Das LSG wird bei seiner erneuten Entscheidung zunächst festzustellen haben, wie die vom Kläger ausgeübte Tätigkeit als Berufskraftfahrer (ihrer Art nach) tariflich eingestuft ist. Handelt es sich dabei um eine Facharbeitergruppe und ergeben sich keine Anhaltspunkte, daß die Einstufung durch qualitätsfremde Merkmale bestimmt ist, ist ferner zu ermitteln, ob der Kläger nach den qualitativen Anforderungen seiner Arbeit in diese Tarifgruppe eingruppiert wurde oder einzugruppieren gewesen wäre. Die tatsächliche Zuordnung zu einer Berufsgruppe des Tarifvertrages durch den Arbeitgeber ist ein Indiz, das jedoch seine Bedeutung verliert, wenn erkennbar ist, daß die Einstufung unrichtig war (s dazu ua BSG SozR 2200 § 1248 Nr 77).
Sofern für das Arbeitsverhältnis des Klägers kein Tarifvertrag anzuwenden war, ist auf denjenigen Tarifvertrag zurückzugreifen, der für den Beschäftigungsbetrieb gegolten hätte, wenn der Arbeitgeber tarifgebunden gewesen wäre (BSG SozR 3-2200 § 1246 Nr 18).

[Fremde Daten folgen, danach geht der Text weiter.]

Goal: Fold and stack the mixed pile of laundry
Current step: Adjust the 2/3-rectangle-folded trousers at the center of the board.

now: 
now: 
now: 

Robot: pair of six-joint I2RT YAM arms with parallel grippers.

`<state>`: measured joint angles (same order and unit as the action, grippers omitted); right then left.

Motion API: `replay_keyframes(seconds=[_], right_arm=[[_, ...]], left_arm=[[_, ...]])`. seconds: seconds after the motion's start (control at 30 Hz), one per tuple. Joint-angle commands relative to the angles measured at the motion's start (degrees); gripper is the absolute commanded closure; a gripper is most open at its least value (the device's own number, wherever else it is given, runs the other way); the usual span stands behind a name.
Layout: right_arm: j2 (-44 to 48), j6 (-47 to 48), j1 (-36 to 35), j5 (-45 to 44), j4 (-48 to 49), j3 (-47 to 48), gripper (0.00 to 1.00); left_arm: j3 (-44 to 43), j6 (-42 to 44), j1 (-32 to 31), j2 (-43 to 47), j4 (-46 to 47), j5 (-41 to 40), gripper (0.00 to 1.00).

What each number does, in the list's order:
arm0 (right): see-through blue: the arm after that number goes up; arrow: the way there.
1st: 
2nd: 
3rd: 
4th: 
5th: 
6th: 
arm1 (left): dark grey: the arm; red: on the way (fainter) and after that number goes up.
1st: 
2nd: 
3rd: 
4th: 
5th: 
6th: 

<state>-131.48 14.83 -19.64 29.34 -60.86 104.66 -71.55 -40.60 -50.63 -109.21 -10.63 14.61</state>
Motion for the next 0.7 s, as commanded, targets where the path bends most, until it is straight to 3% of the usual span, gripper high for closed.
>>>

Da in einem solchen Fall keine tarifliche Eingruppierung vorliegt, an der sich die weitere konkrete Prüfung orientieren kann, ist im einzelnen nachzuprüfen, in welche Tarifgruppe der Kläger nach der Art seiner Tätigkeit einzustufen gewesen wäre (s hierzu als Beispiel BAG 13. November 1991 – 4 AZR 131/91 -AP Nr 3 zu § 1 TVG Tarifverträge Brauereien).
Ergibt sich hieraus, daß die letzte Tätigkeit des Klägers als Berufskraftfahrer tariflich die eines Facharbeiters war, dann gilt dies auch für ihre Einordnung in das Mehrstufenschema. Der bisherige Beruf des Klägers wäre dann der eines Facharbeiters mit der Folge, daß der Kreis der zumutbaren Verweisungstätigkeiten vom LSG anders bestimmt werden müßte. Insbesondere könnte der Kläger nicht mehr auf das allgemeine Arbeitsfeld verwiesen werden. Hierzu wären ebenfalls weitere Feststellungen erforderlich.
Der Rechtsstreit war daher unter Aufhebung des angefochtenen Urteils an das LSG zurückzuverweisen, das auch über die Kosten zu entscheiden haben wird.